Directions for this task | Copy out all lines from the entries below in which "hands" occurs.

Supplied material |
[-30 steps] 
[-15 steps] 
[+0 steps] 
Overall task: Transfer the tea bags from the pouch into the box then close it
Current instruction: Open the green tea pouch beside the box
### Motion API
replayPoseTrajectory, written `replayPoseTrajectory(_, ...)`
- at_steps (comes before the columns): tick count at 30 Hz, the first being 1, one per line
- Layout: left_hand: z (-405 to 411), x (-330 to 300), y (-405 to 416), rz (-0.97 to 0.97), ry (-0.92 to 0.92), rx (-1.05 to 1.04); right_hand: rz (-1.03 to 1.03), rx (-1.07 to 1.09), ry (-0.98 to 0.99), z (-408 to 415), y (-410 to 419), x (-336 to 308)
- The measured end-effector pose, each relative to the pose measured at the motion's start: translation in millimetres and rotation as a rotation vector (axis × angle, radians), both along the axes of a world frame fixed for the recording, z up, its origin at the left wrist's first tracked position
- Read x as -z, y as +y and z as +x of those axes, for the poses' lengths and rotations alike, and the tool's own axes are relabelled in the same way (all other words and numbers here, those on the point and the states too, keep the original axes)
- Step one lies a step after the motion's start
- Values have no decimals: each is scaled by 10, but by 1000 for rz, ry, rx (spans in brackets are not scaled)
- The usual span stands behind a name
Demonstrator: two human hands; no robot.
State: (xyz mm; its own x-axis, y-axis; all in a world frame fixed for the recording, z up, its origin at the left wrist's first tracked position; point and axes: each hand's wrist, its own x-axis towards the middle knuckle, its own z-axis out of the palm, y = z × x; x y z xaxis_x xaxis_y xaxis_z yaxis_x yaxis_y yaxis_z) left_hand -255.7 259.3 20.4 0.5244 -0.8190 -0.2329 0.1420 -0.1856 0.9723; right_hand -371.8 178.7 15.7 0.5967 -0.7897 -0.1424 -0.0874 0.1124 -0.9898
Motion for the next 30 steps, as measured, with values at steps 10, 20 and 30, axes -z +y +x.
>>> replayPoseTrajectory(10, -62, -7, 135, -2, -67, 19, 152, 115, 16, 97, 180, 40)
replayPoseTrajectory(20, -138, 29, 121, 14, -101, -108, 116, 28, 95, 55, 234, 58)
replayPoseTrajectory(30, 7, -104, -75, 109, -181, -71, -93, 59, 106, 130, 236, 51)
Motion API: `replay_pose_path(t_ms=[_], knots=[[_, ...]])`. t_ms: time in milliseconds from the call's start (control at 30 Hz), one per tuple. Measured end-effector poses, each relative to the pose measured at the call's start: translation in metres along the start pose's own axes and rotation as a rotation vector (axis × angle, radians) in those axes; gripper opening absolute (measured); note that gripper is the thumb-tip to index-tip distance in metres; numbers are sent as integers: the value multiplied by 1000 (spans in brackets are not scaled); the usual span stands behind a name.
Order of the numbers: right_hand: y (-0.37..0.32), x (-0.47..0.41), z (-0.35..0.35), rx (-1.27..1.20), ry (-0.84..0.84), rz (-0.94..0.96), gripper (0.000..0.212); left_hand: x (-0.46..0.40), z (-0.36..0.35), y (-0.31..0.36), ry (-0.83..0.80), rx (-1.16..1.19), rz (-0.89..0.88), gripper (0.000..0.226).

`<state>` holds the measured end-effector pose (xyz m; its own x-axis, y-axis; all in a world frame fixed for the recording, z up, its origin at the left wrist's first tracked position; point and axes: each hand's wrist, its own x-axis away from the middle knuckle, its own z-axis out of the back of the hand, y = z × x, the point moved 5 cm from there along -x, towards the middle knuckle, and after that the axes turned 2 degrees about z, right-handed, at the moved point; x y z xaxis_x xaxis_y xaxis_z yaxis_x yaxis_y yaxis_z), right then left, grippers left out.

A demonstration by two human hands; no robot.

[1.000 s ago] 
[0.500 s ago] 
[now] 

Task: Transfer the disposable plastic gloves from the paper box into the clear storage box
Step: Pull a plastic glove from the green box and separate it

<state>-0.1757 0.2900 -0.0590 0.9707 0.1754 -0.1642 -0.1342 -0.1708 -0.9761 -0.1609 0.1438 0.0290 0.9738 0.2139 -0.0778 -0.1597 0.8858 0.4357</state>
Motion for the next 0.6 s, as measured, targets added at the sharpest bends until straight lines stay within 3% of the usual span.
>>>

Solution to this task |
Demonstrator: two human hands; no robot.
A demonstration by two human hands; no robot.

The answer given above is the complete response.